По экрану проносился ошеломляющий поток образов: выставочные залы, наполненные циклопическими промышленными механизмами, динамо-машинами, гидроэлектрическими турбинами, моделями технических достижений нового золотого века науки. Здесь были станки и генераторы, словно бы сотворенные расой гигантов. Паротурбинные двигатели. Самодвижущиеся экипажи. Выставлялись на обозрение последние достижения в области железнодорожной техники и комфорта перевозок, например роскошные спальные вагоны с шелковыми занавесками и серебристыми умывальниками. В центральном зале к самому венчавшему его стальному куполу возносилась электрическая башня, осиянная сложенными из вспыхивающих лампочек словами: «СВЕТ ЭДИСОНА».
Он стоял рядом, и Дойл, глядя, как играют на лице изобретателя мелькающие тени, не мог не дивиться щедрости вдохновения, оживлявшего неуемный ум крестного отца того марша прогресса, свидетелями которого они сейчас были.

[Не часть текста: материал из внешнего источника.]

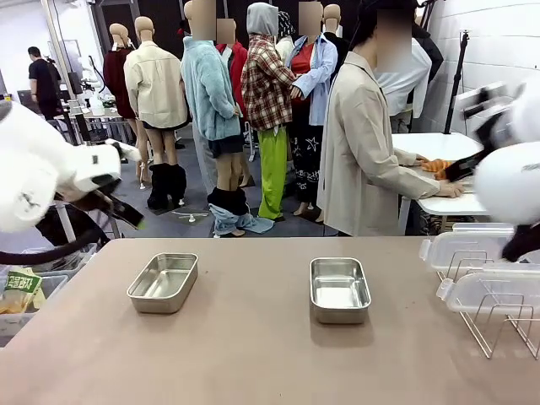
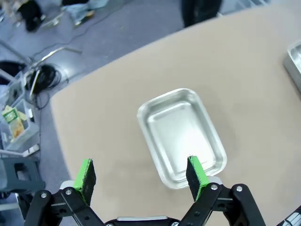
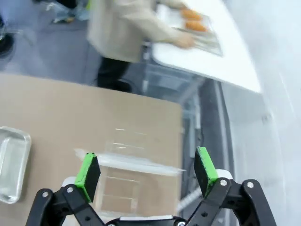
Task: Place the bread in airtight containers.
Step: Lift both Airtight Container.
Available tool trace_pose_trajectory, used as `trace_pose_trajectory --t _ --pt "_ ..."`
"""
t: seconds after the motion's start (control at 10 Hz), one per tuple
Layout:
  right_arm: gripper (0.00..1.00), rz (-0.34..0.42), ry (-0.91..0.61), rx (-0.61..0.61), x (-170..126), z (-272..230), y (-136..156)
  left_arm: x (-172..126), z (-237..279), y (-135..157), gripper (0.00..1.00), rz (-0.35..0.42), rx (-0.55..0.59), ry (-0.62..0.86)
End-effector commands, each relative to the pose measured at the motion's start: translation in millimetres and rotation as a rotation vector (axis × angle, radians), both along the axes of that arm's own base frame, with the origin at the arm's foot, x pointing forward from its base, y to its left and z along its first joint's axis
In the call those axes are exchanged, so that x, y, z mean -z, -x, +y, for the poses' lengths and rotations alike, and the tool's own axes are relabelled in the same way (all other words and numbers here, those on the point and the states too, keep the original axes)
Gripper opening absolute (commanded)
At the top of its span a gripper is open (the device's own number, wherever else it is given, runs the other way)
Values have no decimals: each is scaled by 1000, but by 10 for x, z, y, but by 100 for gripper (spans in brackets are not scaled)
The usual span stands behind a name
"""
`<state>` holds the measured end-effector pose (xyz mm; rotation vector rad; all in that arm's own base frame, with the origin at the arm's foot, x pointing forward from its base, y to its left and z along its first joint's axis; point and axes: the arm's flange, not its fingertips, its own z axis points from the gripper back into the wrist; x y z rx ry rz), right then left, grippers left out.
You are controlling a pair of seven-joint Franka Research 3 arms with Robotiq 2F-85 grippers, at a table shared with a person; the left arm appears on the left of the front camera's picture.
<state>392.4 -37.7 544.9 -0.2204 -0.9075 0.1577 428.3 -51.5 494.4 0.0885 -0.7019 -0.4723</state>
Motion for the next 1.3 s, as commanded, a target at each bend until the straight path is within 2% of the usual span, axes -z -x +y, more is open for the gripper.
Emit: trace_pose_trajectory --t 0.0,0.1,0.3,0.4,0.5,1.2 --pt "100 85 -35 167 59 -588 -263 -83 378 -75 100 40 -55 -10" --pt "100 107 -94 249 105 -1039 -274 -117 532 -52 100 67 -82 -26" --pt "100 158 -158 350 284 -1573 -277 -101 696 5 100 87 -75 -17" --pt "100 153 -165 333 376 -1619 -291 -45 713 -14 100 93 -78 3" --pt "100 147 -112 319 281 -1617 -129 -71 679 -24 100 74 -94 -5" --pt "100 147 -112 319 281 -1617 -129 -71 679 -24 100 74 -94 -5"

В отдельном павильоне были выставлены изобретения завтрашнего дня, которым предстоит улучшить жизнь каждого мужчины, женщины и ребенка: пылесосы, стиральные машины, холодильники. И самое удивительное: телектроскоп, зрительная трубка вроде телескопа, который после усовершенствования позволит человеку в Нью-Йорке увидеть лицо приятеля в Чикаго — так, как будто они стоят один напротив другого.